En este contexto, la presión ya comienza a impactar a actores clave del ecosistema de telecomunicaciones. América Móvil, el mayor operador de telecomunicaciones en México y uno de los más grandes de América Latina, reconoció que la empresa se vio obligada a anticipar compras de teléfonos celulares para inventario para evitar una eventual escasez en sus centros de atención, aunque sin detallar el alcance de la medida.
Daniel Hajj, director general de la compañía, advirtió que el panorama aún es incierto y que no está claro si el efecto se limitará a un encarecimiento de los semiconductores o si derivará en problemas de disponibilidad de equipos en el mercado.
“El precio de los teléfonos también está subiendo. Queremos asegurarnos de tener suficientes teléfonos para atender a nuestra clientela”, aseguró el directivo en conferencia con analistas por los resultados financieros del primer trimestre de este año.

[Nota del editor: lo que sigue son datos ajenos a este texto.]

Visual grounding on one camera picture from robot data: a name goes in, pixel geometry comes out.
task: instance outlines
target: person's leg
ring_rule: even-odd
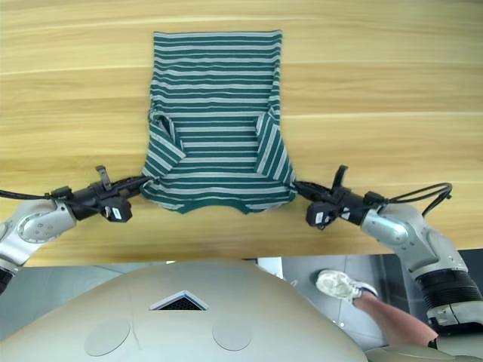
[[[354,281],[341,271],[325,269],[318,274],[317,288],[329,296],[351,302],[375,320],[391,345],[427,346],[438,334],[412,315],[381,302],[369,284]]]
[[[374,294],[363,291],[354,305],[374,319],[391,345],[413,344],[427,347],[438,336],[430,327],[412,315],[381,302]]]

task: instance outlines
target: vent grille
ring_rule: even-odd
[[[186,297],[158,308],[158,311],[202,311],[202,309]]]
[[[152,311],[206,311],[208,305],[187,290],[173,294],[151,305]]]

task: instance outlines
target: white label
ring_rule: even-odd
[[[113,207],[113,208],[112,208],[112,213],[114,214],[114,217],[115,217],[117,220],[122,219],[122,218],[121,218],[121,213],[119,212],[119,209],[118,209],[117,207]]]
[[[322,219],[324,219],[324,213],[320,212],[315,215],[315,223],[320,224],[322,222]]]
[[[349,208],[348,207],[344,207],[344,212],[340,214],[340,217],[342,217],[343,219],[345,220],[348,220],[349,219],[349,216],[350,216],[350,213],[348,213],[347,211],[349,211]]]

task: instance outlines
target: black cable
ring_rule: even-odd
[[[51,198],[51,196],[49,194],[45,194],[43,196],[37,196],[37,195],[19,194],[18,192],[0,190],[0,198],[13,198],[14,200],[41,200],[41,199],[48,200]]]
[[[429,191],[432,189],[439,188],[433,192],[429,192],[427,194],[418,196],[416,198],[407,198],[408,196],[413,196],[420,194],[421,192]],[[423,217],[425,217],[432,209],[438,206],[441,202],[446,199],[451,198],[451,191],[453,190],[453,185],[450,183],[436,183],[435,185],[431,185],[416,191],[409,192],[407,194],[399,195],[394,198],[389,199],[390,204],[406,204],[409,202],[421,201],[426,198],[430,198],[432,196],[437,195],[437,197],[424,209],[422,212]]]
[[[430,193],[427,193],[425,195],[418,196],[417,198],[407,198],[408,196],[417,195],[417,194],[420,194],[421,192],[436,189],[437,187],[439,187],[440,189],[433,191],[433,192],[430,192]],[[419,189],[419,190],[416,190],[416,191],[409,192],[407,194],[403,194],[403,195],[396,196],[394,198],[390,198],[389,203],[390,204],[406,204],[406,203],[409,203],[409,202],[421,201],[421,200],[424,200],[425,198],[430,198],[431,196],[434,196],[434,195],[441,195],[443,193],[449,194],[449,192],[451,192],[452,189],[453,189],[453,186],[450,183],[436,183],[435,185],[431,185],[431,186],[425,187],[423,189]]]

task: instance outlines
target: floor
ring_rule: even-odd
[[[377,325],[349,303],[318,292],[313,277],[322,268],[345,271],[350,275],[357,275],[361,281],[373,284],[380,291],[383,300],[391,304],[401,304],[405,295],[400,265],[390,263],[394,274],[391,277],[383,260],[382,256],[304,256],[264,258],[259,263],[272,274],[291,283],[321,313],[327,315],[366,350],[386,344]],[[25,268],[13,279],[0,298],[0,340],[109,279],[153,264],[158,263]],[[395,293],[395,283],[388,282],[391,280],[403,285],[401,295]]]

Presión en el mercado global de smartphones
La presión en la cadena de suministro ocurre en un momento particularmente delicado para el mercado global de smartphones. En el primer trimestre del año, las ventas mundiales cayeron 4%, y se anticipa un descenso de 14.8% para finales de 2026 , de acuerdo con estimaciones de FDM CCS Insight, debido al encarecimiento de componentes derivados de la crisis global de memorias y al aumento de costos logísticos asociados a disrupciones en rutas comerciales vinculadas al conflicto en Oriente Medio.
“La acumulación de inventario al inicio de la temporada ha retrasado la inevitable caída del mercado de dispositivos, pero las perspectivas siguen siendo motivo de gran preocupación”, aseguró la consultoría.
El impacto no se limita a las ventas unitarias. Los precios también han comenzado a reflejar la presión de la escasez. De acuerdo con la misma firma, algunos smartphones de gama básica ya han registrado incrementos superiores al 50% durante el primer trimestre, en comparación con el mismo periodo del año anterior.
La disputa por la producción de semiconductores
La explicación estructural detrás de esta presión se encuentra en la reconfiguración de prioridades de la industria de semiconductores. Las empresas fabricantes buscan expandir capacidad mediante la construcción de nuevas plantas, pero en el corto plazo enfrentan la disyuntiva de destinar producción a chips para IA, más rentables y estratégicos, o mantener el suministro para sectores tradicionales como el de telefonía móvil.
Gonzalo Rojón , director de análisis de The CIU, explicó que el desequilibrio podría prolongarse mientras no se estabilice la inversión en nuevas capacidades productivas.
“Este efecto lo veremos durante este año y parte del otro y todo dependerá a qué le dan más pesos los fabricantes si a unos procesadores que en este momento se capitalizan más o a las de otros sectores”, dijo el especialista.
La tensión en la cadena de semiconductores también abre la puerta a un posible ensanchamiento de la brecha tecnológica. Mientras los smartphones de gama alta incorporan procesadores optimizados para funciones de IA, los dispositivos de menor precio podrían rezagarse en términos de capacidad y desempeño, al depender de componentes menos avanzados.